Do not ask for whom the flag waves. It waves for you 

speakingcorpse writes:

In his new book, "Big Russ and Me," which celebrates the life of his uneducated, complacently stupid, casually cruel, bloodthirsty, reactionary, and pathologically boring father, television wiseman and terrorism advocate Tim Russert remembers how his father's perspective on things helped him to rise above the small-minded controversy over the murder of 4 student protesters at Kent State University during the Vietnam genocide.

Charles Pierce (a regular writer for the Boston Globe and a regular contributor to Eric Alterman's blog) alerts us to this important episode in Big Russ and Me. The spawn of Big Russ remembers protesting the murders of the students, and getting into an argument with counter-protesters, who felt that the murder of the four students was a good thing, and that the slaughter of millions of Vietnamese was a cause for singing and dancing. Little Russ, until this point in the gripping narrative, has thought that by protesting millions of deaths, he is on the side of right; but then he thinks of his fascist, necrophilic father and remembers that there are two sides to every issue. At John Carrol University, where Little Russ is enrolled for an "education," a group of students has lowered the American flag to half-mast in honor of the slain students; another group of students has raised the flag, in the belief that the deaths of the students is not something to be mourned, but to be praised as fulfilling the highest purposes of the United States. Little Russ confronts the students, but then he has a change of heart: "Why," he asks himself, "are we arguing about this flag? It belongs to all of us. Four students lost their lives, and I'm sure the guardsmen who shot them feel awful. They're kids, too. Why are we fighting about this when we should be in the chapel praying for the dead students, the guardsmen, and for our country."

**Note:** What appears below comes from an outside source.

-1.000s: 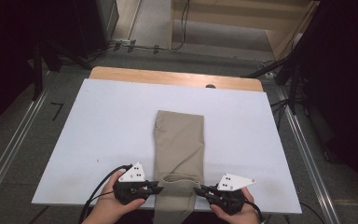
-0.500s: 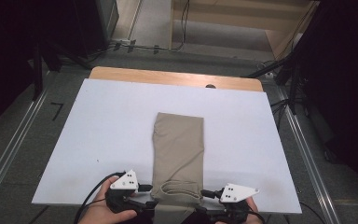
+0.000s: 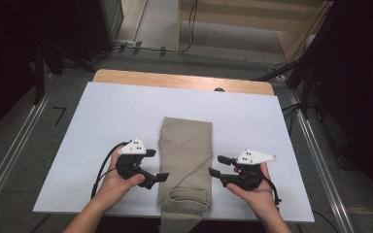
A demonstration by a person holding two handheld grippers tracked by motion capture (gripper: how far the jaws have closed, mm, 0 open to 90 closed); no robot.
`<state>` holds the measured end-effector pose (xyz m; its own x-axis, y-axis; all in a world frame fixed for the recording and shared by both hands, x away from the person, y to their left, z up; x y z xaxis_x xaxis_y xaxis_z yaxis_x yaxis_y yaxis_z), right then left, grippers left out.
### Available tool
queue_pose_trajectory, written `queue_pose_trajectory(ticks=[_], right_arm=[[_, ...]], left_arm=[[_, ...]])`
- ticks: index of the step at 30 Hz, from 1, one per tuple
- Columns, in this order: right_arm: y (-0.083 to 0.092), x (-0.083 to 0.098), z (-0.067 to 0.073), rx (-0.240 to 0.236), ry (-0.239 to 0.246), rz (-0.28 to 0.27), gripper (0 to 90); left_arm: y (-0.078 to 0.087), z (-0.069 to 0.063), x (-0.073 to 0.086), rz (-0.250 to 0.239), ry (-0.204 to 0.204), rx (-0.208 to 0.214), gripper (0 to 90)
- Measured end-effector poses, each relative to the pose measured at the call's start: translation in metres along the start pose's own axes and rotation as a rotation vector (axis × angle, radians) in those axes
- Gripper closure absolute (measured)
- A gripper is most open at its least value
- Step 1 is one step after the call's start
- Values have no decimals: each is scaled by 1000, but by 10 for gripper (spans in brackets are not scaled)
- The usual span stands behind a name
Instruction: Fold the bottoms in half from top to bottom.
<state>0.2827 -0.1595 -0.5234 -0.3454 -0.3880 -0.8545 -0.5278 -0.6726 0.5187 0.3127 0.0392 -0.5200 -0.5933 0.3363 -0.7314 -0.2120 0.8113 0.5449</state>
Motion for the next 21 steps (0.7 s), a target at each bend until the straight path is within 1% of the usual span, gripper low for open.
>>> queue_pose_trajectory(ticks=[1, 4, 6, 8, 9, 10, 11, 13, 15, 17, 18, 19, 20, 21], right_arm=[[-4, -2, -7, 9, 1, 8, 392], [-17, -10, -28, 26, -5, 28, 392], [-25, -13, -43, 38, -9, 45, 392], [-34, -17, -58, 48, -19, 58, 393], [-38, -19, -67, 63, -20, 59, 398], [-41, -22, -75, 70, -32, 56, 401], [-45, -23, -82, 73, -48, 55, 409], [-55, -25, -96, 82, -71, 65, 416], [-68, -24, -110, 99, -71, 95, 419], [-77, -24, -118, 101, -81, 115, 428], [-81, -24, -123, 105, -87, 122, 433], [-85, -24, -127, 108, -90, 134, 433], [-91, -23, -132, 110, -98, 147, 434], [-94, -22, -135, 113, -105, 155, 435]], left_arm=[[-3, 4, -5, -3, 8, 6, 0], [-13, 22, -19, -6, 22, -3, 0], [-18, 36, -29, -12, 45, -10, 0], [-24, 51, -38, -11, 61, -24, 0], [-28, 58, -42, -8, 71, -32, 0], [-30, 66, -46, -2, 80, -45, 0], [-33, 73, -50, -2, 87, -49, 17], [-40, 86, -57, 7, 91, -97, 56], [-47, 99, -63, 11, 105, -121, 102], [-55, 112, -67, 24, 126, -144, 150], [-58, 119, -68, 33, 134, -155, 153], [-62, 126, -69, 38, 153, -162, 178], [-65, 130, -69, 46, 164, -163, 211], [-67, 135, -69, 55, 172, -177, 242]])
Point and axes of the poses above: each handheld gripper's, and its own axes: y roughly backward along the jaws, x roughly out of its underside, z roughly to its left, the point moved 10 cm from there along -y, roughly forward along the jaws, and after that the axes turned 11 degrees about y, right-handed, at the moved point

Big Russ's example has taught Little Russ that those who celebrate the murders are in fact Americans, too, and have as valid a perspective as his own. The murdered students deserve prayer, but so do the murderers (because they feel bad; and if they did not kill the students, who would have? Somebody had to do it). The place to be now, Tim realizes, is not in the streets, trying to make a difference, trying to save lives, trying to take a stand on matters of life and death, but in the chapel, praying.

The lesson for today is obvious. We should not protest the deaths of our Iraqi victims, nor should we protest the torture being done in our name. We should pray for our victims, and we should also pray for the torturers, and for Donald Rumsfeld and Stephen Cambone, who, even as I write this, are sodomizing each other with chemical lamps while wearing women's underwear on their heads. And pray for Tim Russert as well. Even if he is guilty of a moral (if not criminal) atrocity every time he opens his mouth, even if he is infinitely more repulsive and guilty and perverted than Charles Graner, Tim is still an American. He and I and all of us share the same flag.

The flag stands for torture, and it stands for us. No amount of protesting will undo this fact.